**Task to complete**
Output only the stretch of the listing that starts at the line containing "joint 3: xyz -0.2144" and ends at the line containing "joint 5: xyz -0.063", reproduced exactly with both ends.

**Available data**
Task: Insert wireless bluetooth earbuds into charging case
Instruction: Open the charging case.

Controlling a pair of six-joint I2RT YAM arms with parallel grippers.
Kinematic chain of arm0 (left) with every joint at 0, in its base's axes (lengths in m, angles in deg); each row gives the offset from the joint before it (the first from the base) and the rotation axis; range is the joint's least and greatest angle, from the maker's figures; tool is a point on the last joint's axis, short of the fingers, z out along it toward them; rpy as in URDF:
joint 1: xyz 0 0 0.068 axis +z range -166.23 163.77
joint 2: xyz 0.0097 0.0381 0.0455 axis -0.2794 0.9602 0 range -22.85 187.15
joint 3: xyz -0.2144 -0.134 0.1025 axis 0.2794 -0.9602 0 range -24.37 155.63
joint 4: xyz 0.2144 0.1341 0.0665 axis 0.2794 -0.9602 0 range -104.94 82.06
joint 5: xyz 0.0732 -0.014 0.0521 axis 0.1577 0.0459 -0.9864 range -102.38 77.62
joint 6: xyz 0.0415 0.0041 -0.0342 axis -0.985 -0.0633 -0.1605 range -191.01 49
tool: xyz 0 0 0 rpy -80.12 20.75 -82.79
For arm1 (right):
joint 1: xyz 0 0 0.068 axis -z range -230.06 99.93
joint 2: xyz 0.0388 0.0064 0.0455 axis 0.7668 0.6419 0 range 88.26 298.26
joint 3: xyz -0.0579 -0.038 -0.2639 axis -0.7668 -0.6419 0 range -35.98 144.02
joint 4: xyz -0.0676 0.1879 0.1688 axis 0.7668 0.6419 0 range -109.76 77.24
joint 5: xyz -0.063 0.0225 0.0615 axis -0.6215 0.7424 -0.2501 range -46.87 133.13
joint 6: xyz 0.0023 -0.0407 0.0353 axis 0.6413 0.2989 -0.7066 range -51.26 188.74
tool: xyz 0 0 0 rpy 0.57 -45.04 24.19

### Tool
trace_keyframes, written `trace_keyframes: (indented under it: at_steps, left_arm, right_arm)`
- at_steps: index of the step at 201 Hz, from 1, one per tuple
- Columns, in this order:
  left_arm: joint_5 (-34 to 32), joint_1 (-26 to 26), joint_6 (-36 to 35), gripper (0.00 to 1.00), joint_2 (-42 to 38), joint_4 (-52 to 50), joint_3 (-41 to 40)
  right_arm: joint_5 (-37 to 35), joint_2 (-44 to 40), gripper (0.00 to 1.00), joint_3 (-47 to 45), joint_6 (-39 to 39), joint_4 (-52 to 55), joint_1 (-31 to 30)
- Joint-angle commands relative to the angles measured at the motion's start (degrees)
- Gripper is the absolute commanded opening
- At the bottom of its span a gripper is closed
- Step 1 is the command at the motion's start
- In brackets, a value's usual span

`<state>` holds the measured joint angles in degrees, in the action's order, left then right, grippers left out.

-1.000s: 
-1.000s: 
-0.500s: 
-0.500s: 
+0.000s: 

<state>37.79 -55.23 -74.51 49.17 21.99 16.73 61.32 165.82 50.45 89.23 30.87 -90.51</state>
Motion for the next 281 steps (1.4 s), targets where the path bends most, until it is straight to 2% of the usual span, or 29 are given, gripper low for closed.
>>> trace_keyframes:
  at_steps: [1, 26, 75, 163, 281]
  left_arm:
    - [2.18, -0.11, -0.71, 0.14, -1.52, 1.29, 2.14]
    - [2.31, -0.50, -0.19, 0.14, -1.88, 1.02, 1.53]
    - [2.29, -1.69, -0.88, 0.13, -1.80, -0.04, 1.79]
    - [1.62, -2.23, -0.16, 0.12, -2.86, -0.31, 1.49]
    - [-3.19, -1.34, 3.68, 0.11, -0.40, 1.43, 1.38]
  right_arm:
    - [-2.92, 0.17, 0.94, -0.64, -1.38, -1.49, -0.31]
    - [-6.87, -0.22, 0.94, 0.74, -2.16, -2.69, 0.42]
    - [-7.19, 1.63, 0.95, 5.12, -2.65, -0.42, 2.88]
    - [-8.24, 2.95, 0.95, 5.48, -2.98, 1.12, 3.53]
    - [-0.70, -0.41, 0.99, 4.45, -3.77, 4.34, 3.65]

**Output for this task**
joint 3: xyz -0.2144 -0.134 0.1025 axis 0.2794 -0.9602 0 range -24.37 155.63
joint 4: xyz 0.2144 0.1341 0.0665 axis 0.2794 -0.9602 0 range -104.94 82.06
joint 5: xyz 0.0732 -0.014 0.0521 axis 0.1577 0.0459 -0.9864 range -102.38 77.62
joint 6: xyz 0.0415 0.0041 -0.0342 axis -0.985 -0.0633 -0.1605 range -191.01 49
tool: xyz 0 0 0 rpy -80.12 20.75 -82.79
For arm1 (right):
joint 1: xyz 0 0 0.068 axis -z range -230.06 99.93
joint 2: xyz 0.0388 0.0064 0.0455 axis 0.7668 0.6419 0 range 88.26 298.26
joint 3: xyz -0.0579 -0.038 -0.2639 axis -0.7668 -0.6419 0 range -35.98 144.02
joint 4: xyz -0.0676 0.1879 0.1688 axis 0.7668 0.6419 0 range -109.76 77.24
joint 5: xyz -0.063 0.0225 0.0615 axis -0.6215 0.7424 -0.2501 range -46.87 133.13

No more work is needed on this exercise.